→ Work instructions:
Starting at the top of the listing below, copy each line exactly, stopping after the line that contains "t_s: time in".

------------------------------------

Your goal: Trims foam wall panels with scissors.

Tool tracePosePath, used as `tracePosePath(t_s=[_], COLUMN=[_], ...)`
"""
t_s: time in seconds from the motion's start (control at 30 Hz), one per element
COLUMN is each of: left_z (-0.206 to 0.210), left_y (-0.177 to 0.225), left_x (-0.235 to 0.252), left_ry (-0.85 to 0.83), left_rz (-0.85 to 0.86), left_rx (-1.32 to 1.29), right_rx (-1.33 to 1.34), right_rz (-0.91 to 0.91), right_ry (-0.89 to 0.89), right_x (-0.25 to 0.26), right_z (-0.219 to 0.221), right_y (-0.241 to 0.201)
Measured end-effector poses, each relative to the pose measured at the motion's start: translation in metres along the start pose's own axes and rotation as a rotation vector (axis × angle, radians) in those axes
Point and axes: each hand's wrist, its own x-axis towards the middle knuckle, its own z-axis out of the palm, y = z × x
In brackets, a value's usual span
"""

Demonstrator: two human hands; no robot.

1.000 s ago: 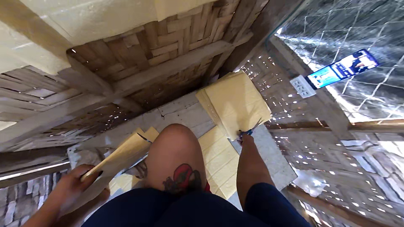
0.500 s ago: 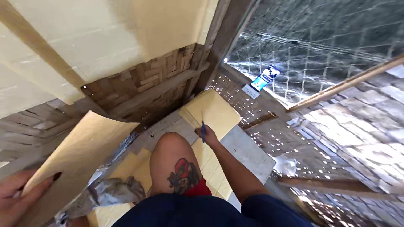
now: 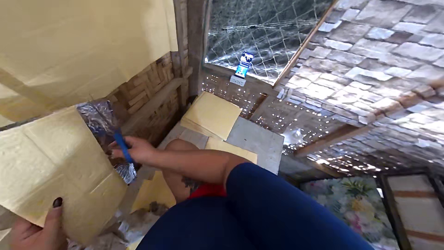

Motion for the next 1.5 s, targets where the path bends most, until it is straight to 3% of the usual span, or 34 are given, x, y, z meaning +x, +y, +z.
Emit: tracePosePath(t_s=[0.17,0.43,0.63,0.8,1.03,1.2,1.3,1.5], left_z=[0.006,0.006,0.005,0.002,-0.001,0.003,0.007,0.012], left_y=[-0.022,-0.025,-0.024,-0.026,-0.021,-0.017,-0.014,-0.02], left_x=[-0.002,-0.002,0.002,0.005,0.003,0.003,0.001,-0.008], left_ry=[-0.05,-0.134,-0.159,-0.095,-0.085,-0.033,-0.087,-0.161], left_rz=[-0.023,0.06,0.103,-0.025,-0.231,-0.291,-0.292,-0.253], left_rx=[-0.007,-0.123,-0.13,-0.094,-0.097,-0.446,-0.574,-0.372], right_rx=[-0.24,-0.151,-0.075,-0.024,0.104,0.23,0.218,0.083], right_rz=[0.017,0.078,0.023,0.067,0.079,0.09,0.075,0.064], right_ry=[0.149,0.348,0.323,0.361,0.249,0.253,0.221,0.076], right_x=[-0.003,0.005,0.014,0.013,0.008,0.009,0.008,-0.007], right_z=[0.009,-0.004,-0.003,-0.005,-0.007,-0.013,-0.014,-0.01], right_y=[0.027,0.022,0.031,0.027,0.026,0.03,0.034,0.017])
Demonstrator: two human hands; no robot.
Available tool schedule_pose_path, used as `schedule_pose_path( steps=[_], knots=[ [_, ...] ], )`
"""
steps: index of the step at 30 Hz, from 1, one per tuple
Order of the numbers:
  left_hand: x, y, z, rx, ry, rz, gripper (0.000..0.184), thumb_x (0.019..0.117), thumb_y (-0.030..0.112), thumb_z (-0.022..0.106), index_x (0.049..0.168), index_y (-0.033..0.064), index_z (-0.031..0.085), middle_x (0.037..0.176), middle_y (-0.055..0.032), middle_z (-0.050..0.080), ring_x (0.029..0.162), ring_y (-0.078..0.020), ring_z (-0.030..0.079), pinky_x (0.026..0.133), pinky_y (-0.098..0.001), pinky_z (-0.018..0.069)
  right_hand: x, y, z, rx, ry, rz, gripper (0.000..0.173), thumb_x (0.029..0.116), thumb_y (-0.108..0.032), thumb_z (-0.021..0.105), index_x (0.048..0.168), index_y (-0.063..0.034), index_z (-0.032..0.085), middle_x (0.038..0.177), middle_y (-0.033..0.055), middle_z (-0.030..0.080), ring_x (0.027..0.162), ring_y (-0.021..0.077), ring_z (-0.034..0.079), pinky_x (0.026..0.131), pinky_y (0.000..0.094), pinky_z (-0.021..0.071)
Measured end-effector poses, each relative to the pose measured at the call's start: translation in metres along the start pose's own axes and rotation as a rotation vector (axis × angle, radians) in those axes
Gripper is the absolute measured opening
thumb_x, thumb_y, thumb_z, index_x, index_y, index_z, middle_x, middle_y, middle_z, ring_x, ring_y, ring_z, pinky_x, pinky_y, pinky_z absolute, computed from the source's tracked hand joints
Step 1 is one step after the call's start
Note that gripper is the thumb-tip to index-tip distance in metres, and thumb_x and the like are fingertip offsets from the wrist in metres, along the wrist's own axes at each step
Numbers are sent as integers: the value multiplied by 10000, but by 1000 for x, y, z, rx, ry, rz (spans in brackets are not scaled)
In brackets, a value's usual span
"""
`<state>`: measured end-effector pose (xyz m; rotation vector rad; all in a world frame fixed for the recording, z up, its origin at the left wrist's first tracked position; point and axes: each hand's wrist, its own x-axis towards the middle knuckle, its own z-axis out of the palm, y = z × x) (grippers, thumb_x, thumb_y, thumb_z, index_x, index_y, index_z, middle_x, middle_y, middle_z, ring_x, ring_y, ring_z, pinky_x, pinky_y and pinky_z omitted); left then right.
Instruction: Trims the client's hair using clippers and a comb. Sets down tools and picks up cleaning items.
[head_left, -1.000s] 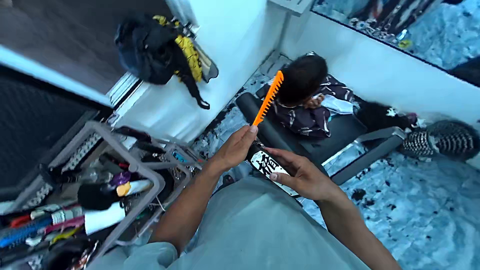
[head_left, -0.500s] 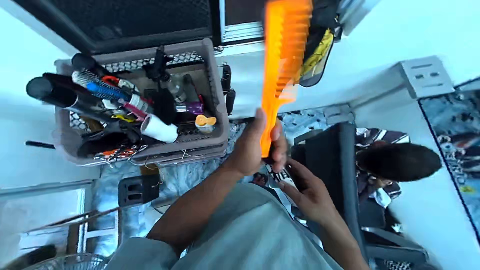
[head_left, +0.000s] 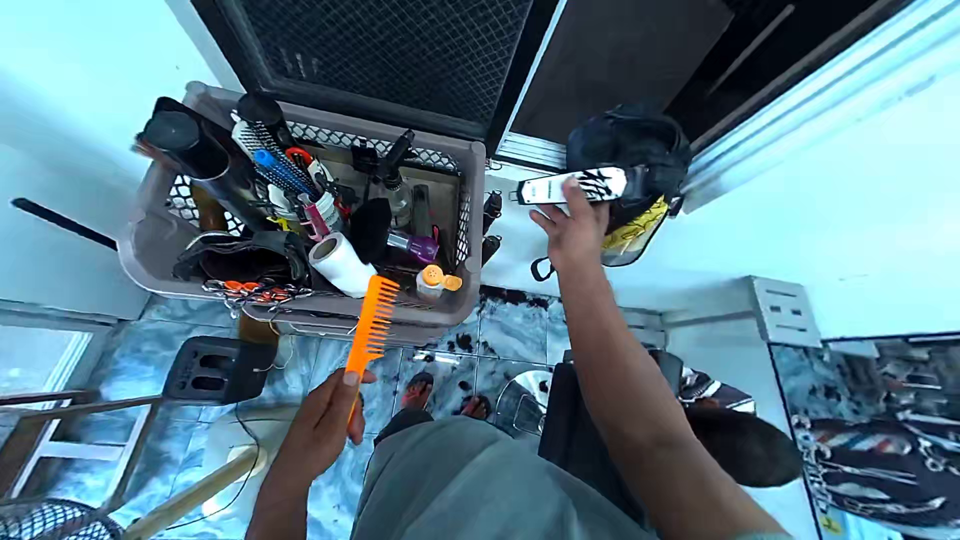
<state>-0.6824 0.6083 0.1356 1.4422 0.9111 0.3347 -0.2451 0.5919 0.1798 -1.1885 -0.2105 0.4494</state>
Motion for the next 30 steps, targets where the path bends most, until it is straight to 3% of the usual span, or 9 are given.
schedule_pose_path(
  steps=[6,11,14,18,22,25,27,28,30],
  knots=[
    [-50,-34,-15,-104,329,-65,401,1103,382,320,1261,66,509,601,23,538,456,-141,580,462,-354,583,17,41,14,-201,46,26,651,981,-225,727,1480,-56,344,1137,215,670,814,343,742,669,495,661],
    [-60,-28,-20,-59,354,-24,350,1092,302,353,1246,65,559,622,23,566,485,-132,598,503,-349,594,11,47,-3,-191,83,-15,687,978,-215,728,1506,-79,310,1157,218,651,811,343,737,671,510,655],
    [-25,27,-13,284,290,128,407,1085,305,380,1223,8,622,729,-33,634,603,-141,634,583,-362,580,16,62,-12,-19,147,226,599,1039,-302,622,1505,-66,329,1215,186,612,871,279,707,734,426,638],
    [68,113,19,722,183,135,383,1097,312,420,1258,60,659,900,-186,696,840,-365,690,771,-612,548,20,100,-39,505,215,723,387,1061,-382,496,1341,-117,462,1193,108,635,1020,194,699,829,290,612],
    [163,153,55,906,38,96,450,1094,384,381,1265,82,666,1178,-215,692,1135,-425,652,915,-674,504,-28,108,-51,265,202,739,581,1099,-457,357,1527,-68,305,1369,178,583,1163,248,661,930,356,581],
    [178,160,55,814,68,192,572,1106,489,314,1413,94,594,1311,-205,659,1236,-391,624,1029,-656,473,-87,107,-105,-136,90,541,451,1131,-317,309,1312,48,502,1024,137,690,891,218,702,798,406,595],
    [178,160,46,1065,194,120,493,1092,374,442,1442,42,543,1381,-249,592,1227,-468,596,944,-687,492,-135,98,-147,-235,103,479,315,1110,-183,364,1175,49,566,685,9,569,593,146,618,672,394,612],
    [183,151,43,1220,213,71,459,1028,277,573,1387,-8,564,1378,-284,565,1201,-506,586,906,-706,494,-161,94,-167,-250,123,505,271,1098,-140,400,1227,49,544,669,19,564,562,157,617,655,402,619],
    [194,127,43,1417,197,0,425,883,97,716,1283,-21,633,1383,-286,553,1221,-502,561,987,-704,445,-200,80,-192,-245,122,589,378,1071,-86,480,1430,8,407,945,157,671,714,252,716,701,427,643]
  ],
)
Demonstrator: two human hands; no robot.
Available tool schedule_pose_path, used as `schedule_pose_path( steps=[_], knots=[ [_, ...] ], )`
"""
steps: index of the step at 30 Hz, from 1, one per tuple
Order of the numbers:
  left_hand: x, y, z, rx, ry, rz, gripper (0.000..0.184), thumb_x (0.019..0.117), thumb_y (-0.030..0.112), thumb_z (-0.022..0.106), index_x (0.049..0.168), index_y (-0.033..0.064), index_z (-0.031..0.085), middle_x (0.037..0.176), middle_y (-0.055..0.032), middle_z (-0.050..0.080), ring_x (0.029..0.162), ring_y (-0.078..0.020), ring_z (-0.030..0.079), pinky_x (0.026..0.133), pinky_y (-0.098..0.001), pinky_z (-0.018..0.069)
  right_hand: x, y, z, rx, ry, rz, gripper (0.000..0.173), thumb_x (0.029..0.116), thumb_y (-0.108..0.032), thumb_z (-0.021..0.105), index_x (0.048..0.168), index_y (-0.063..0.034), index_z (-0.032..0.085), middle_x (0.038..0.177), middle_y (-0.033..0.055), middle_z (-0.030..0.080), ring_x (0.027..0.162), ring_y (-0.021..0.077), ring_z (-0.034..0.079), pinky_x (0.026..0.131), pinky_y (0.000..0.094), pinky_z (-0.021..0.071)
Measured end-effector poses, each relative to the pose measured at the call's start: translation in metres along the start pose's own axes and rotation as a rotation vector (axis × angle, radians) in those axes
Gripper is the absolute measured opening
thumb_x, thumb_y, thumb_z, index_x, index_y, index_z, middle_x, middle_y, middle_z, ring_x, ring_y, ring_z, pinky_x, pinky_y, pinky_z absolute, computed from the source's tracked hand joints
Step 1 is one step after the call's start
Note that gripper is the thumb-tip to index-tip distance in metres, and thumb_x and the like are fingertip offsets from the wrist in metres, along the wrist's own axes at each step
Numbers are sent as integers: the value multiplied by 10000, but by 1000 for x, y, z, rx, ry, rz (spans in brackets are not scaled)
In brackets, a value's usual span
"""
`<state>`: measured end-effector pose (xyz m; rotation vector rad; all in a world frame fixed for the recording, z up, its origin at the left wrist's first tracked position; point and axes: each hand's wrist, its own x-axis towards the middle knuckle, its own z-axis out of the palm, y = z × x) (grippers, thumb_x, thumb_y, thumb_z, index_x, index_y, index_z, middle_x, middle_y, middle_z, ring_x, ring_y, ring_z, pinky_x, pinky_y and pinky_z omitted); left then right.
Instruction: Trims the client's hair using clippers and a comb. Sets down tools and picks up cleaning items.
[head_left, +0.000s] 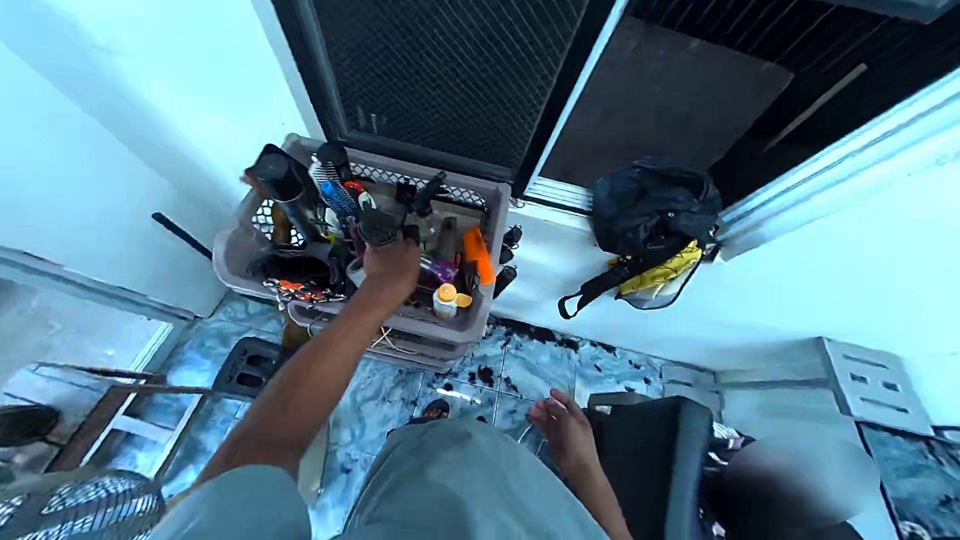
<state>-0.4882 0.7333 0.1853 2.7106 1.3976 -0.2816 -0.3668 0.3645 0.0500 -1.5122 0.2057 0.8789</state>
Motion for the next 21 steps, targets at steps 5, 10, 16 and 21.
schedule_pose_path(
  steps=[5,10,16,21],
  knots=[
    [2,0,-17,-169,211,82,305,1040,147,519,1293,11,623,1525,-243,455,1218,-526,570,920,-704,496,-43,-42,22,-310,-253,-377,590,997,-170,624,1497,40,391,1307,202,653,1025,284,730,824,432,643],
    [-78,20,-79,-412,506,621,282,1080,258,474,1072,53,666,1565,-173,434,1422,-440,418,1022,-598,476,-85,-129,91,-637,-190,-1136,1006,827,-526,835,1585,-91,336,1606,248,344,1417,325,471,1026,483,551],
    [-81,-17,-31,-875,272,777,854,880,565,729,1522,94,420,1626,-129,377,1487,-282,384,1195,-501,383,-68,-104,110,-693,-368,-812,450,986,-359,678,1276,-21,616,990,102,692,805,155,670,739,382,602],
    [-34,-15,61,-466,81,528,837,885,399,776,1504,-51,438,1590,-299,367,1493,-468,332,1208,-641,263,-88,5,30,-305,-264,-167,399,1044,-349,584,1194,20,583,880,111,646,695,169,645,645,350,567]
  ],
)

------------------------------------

→ Written answer:
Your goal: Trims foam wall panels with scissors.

Tool tracePosePath, used as `tracePosePath(t_s=[_], COLUMN=[_], ...)`
"""
t_s: time in seconds from the motion's start (control at 30 Hz), one per element

This output is finished.